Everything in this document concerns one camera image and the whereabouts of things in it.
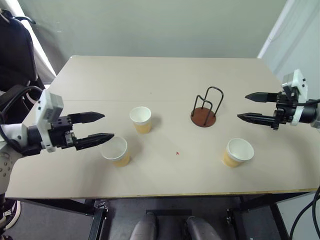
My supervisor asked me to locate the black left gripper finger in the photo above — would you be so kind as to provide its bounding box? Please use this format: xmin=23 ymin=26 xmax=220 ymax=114
xmin=74 ymin=133 xmax=115 ymax=152
xmin=68 ymin=111 xmax=106 ymax=125

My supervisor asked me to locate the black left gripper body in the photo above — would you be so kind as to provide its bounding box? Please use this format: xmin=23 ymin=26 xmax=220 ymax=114
xmin=46 ymin=114 xmax=78 ymax=150

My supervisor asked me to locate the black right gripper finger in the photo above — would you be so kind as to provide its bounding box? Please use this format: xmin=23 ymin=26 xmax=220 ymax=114
xmin=244 ymin=91 xmax=280 ymax=104
xmin=236 ymin=112 xmax=278 ymax=129

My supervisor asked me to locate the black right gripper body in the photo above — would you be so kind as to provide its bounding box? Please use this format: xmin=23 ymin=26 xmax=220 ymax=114
xmin=273 ymin=91 xmax=300 ymax=131

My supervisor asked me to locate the yellow white paper cup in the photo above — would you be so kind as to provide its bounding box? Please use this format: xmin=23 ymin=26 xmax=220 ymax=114
xmin=128 ymin=106 xmax=153 ymax=135
xmin=100 ymin=136 xmax=132 ymax=168
xmin=222 ymin=137 xmax=255 ymax=169

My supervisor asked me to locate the black white sneaker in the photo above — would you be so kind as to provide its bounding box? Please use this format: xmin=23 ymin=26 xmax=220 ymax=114
xmin=0 ymin=199 xmax=23 ymax=232

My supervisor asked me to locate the black backpack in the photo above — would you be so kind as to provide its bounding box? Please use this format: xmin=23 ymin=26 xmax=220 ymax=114
xmin=0 ymin=8 xmax=56 ymax=94

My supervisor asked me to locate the dark rounded shape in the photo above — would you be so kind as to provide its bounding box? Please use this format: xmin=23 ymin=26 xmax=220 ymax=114
xmin=184 ymin=215 xmax=221 ymax=240
xmin=131 ymin=214 xmax=159 ymax=240

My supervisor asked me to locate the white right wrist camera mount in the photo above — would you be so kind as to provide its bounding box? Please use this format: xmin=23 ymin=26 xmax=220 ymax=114
xmin=281 ymin=68 xmax=309 ymax=126

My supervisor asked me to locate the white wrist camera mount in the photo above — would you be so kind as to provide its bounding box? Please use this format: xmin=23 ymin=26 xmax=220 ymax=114
xmin=34 ymin=88 xmax=65 ymax=154
xmin=281 ymin=68 xmax=309 ymax=126

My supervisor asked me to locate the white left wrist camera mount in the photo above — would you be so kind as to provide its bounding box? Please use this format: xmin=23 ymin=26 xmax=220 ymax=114
xmin=34 ymin=88 xmax=65 ymax=154

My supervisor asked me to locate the brown wire cup holder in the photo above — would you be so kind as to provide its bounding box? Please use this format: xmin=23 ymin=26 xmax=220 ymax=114
xmin=190 ymin=86 xmax=224 ymax=129

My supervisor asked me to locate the black table frame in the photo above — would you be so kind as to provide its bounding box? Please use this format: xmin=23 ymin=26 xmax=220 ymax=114
xmin=14 ymin=191 xmax=320 ymax=240

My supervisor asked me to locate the black hanging cable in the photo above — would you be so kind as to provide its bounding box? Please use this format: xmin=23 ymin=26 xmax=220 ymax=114
xmin=289 ymin=184 xmax=320 ymax=240

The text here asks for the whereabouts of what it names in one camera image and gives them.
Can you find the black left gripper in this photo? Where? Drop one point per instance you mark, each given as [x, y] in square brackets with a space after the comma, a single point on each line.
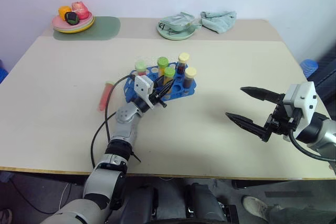
[157, 96]

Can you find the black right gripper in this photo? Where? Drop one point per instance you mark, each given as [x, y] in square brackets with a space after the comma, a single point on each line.
[278, 125]

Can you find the green-capped orange test tube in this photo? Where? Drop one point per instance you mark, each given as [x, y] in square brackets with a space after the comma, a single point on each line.
[169, 73]

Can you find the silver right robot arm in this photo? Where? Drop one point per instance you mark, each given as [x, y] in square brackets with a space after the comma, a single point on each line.
[325, 132]

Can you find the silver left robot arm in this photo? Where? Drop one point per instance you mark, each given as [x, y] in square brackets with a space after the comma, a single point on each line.
[126, 129]

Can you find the blue test tube rack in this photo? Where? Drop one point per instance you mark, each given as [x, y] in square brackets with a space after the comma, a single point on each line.
[181, 89]

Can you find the green-capped yellow test tube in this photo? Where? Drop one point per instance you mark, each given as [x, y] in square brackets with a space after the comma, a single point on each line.
[162, 62]

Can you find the yellow-capped brown test tube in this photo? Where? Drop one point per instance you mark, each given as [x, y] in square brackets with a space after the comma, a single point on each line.
[190, 75]

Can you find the green-capped red test tube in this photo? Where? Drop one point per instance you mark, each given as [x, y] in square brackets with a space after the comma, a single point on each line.
[140, 67]

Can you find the yellow-capped dark red test tube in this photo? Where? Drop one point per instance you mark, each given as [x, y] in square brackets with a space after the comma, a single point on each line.
[183, 60]

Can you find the red liquid test tube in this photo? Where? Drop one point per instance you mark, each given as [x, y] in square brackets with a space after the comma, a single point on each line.
[104, 96]

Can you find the pale green plate with drawing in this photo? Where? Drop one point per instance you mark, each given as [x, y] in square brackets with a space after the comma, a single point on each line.
[178, 36]

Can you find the blue stacked stools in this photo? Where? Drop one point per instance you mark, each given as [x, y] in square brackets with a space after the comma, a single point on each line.
[309, 68]

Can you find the clear plastic bag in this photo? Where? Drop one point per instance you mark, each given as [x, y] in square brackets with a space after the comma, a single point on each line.
[181, 19]

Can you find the dark chair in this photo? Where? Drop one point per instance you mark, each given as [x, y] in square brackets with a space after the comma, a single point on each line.
[326, 73]

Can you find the green table mat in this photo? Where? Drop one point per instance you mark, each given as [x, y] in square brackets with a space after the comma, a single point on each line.
[105, 28]

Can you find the teal cloth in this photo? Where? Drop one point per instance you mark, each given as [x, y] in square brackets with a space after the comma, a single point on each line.
[219, 20]

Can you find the light green stacked plate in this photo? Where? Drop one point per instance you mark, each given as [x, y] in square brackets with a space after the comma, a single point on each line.
[90, 23]

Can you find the white shoe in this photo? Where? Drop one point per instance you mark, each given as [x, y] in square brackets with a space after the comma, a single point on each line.
[256, 205]

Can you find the yellow plate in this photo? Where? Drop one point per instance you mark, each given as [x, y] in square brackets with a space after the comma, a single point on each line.
[76, 31]

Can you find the dark rounded robot leg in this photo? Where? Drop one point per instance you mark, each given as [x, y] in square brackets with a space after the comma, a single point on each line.
[202, 203]
[145, 203]

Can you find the toy food pieces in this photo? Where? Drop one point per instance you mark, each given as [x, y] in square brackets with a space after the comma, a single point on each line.
[80, 10]

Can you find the dark green trouser leg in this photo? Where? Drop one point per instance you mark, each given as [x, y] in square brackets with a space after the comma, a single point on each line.
[294, 214]

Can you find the black and green toy ball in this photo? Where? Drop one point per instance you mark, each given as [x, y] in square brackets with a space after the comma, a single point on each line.
[72, 18]

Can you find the orange toy food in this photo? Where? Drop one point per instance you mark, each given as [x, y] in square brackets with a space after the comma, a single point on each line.
[63, 11]

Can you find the pink plate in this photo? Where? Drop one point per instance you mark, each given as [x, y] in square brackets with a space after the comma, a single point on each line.
[56, 22]

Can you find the blue plastic crate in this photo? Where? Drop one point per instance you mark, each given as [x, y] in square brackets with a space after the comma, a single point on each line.
[2, 73]

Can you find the grey shoe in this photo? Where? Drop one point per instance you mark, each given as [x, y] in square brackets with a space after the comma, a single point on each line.
[5, 216]

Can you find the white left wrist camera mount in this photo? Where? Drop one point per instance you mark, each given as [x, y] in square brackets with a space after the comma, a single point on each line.
[143, 85]

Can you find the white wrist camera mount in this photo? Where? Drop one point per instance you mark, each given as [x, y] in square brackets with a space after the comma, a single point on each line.
[304, 98]
[143, 85]

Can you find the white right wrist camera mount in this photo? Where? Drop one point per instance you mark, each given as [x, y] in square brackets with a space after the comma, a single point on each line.
[304, 98]

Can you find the black table frame bar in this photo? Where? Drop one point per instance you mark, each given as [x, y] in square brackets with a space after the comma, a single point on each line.
[262, 183]

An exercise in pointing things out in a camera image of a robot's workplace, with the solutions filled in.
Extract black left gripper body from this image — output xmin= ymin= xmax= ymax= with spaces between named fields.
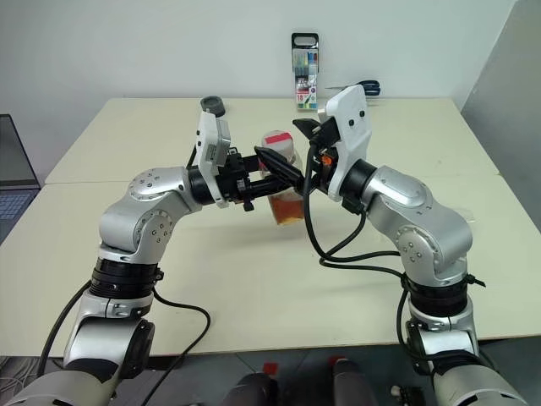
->
xmin=216 ymin=147 xmax=256 ymax=212

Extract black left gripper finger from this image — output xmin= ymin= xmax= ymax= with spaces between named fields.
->
xmin=253 ymin=145 xmax=303 ymax=182
xmin=249 ymin=176 xmax=304 ymax=199

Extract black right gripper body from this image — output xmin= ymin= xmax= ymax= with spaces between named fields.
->
xmin=310 ymin=118 xmax=342 ymax=192

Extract clear bottle with orange drink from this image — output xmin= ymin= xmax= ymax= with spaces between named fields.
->
xmin=259 ymin=129 xmax=306 ymax=228

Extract marker pen pack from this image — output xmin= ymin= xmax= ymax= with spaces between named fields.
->
xmin=290 ymin=31 xmax=321 ymax=112

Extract black round tape roll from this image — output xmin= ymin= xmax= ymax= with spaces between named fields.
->
xmin=200 ymin=96 xmax=226 ymax=117

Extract grey partition panel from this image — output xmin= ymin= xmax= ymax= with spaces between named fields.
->
xmin=460 ymin=0 xmax=541 ymax=239

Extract dark rounded shape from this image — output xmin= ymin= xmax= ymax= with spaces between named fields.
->
xmin=331 ymin=359 xmax=374 ymax=406
xmin=222 ymin=371 xmax=281 ymax=406

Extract grey laptop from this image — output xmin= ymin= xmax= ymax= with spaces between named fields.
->
xmin=0 ymin=113 xmax=44 ymax=247

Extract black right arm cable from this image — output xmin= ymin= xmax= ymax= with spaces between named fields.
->
xmin=300 ymin=141 xmax=429 ymax=378

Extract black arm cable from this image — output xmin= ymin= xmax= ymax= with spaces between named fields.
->
xmin=36 ymin=282 xmax=212 ymax=406
xmin=300 ymin=141 xmax=429 ymax=378

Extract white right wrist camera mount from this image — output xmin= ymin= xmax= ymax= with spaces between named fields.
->
xmin=317 ymin=84 xmax=374 ymax=202

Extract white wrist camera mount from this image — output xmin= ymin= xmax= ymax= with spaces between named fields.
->
xmin=195 ymin=110 xmax=234 ymax=209
xmin=317 ymin=84 xmax=374 ymax=202

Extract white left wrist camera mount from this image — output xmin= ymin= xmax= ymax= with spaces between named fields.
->
xmin=195 ymin=110 xmax=234 ymax=209

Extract blue handled scissors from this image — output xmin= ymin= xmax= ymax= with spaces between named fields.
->
xmin=324 ymin=80 xmax=382 ymax=98

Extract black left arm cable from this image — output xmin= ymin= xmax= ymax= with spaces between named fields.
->
xmin=36 ymin=282 xmax=212 ymax=406

===

● **What you will do**:
The answer is the line holding "Extract black left arm" and all the lines after it through the end of the records, repeated exactly.

● **The answer**:
Extract black left arm cable from this image — output xmin= ymin= xmax= ymax= with spaces between named fields.
->
xmin=36 ymin=282 xmax=212 ymax=406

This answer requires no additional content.